[Opening Supplied data section]
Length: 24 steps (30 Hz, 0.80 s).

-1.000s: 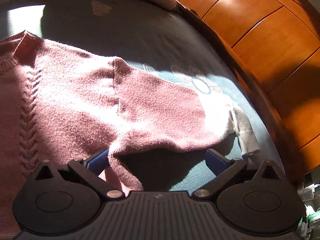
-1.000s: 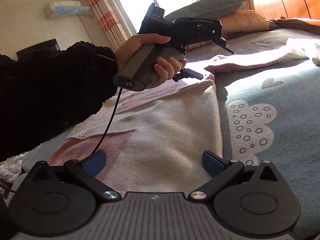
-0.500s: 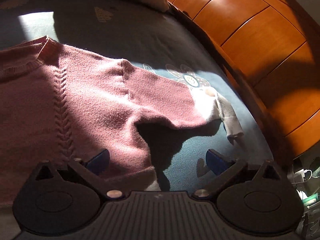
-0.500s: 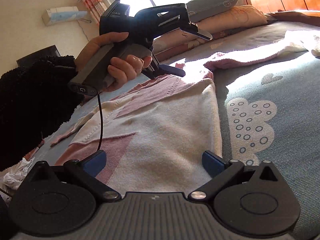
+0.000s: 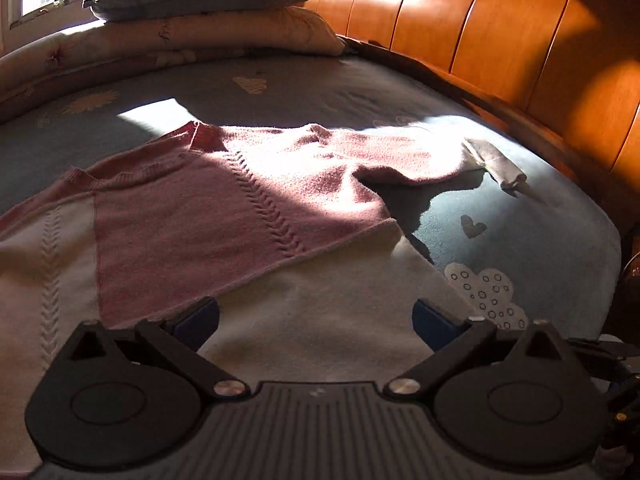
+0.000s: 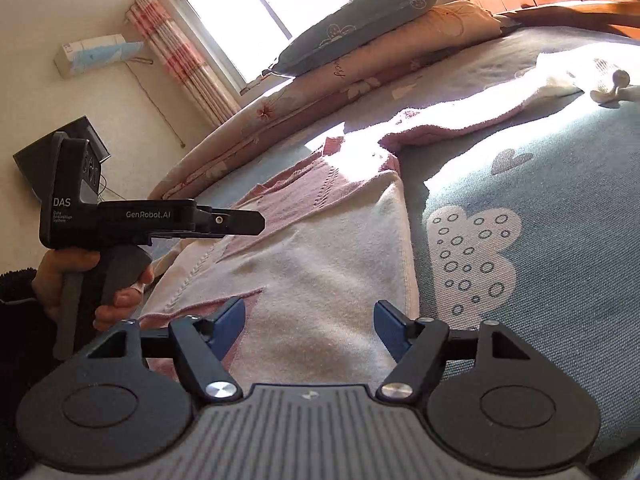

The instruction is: Fold clothes

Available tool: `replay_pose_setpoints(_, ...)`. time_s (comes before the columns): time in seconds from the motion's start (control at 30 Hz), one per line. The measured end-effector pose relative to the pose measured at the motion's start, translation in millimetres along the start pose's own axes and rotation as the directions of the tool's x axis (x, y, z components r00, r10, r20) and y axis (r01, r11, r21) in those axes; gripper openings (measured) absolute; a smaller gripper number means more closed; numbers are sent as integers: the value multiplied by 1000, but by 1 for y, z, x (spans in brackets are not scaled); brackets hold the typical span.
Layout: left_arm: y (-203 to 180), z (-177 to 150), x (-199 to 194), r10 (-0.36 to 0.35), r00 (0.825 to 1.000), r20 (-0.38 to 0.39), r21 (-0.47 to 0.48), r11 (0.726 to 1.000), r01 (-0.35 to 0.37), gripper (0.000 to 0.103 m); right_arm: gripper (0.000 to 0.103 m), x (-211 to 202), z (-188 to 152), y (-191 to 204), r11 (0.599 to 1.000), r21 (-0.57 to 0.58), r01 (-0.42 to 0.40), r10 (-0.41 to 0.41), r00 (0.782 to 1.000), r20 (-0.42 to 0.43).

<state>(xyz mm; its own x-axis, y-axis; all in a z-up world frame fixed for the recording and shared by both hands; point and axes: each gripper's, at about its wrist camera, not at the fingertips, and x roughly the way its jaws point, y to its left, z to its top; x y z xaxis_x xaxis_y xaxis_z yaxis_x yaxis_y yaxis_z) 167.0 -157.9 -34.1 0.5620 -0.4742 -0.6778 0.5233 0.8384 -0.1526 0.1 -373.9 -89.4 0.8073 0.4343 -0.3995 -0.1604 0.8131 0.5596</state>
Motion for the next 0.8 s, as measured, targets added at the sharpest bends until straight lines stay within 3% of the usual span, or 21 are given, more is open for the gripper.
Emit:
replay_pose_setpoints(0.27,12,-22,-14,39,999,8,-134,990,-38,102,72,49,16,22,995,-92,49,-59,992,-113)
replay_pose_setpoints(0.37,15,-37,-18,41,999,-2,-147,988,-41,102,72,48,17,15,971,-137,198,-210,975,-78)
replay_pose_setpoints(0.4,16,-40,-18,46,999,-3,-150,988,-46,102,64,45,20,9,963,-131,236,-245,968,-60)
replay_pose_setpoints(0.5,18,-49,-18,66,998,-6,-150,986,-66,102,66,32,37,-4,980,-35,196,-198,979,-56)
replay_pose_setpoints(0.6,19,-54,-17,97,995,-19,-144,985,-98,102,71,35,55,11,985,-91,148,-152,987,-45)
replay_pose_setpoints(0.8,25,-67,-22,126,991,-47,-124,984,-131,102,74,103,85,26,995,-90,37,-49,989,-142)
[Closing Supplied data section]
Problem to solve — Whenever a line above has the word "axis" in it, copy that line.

Answer box —
Available tool: `replay_pose_setpoints(_, ...)`. time_s (comes before the columns): time in seconds from the motion's start (control at 30 Hz), one per line. The measured end-effector pose relative to the pose measured at the motion's start, translation in millimetres along the start pose's own axes and rotation as the directions of the tool's x axis (x, y, z components r00, r10, r20) and y axis (r01, r11, r21) in those axes; gripper openings (measured) absolute; a smaller gripper number means more closed; numbers are sent as integers: the value multiplied by 1000, but by 1 for y, z, x (spans in brackets are not scaled); brackets hold the typical span.
<state>(xyz mm; its own x-axis, y-axis; all in a z-up world frame fixed for the recording and shared by both hands; point and axes: each gripper's, at about its wrist camera, not at the fingertips, and x roughly the way its jaws point, y to its left, z to its top; x y z xaxis_x xaxis_y xaxis_z yaxis_x yaxis_y yaxis_z) 167.0 -157.9 -34.1 0.5620 -0.4742 -0.6778 0.5233 0.8384 -0.1526 0.1 -373.9 -89.4 0.8073 0.4343 -0.3995 -0.1604 0.8131 0.5596</state>

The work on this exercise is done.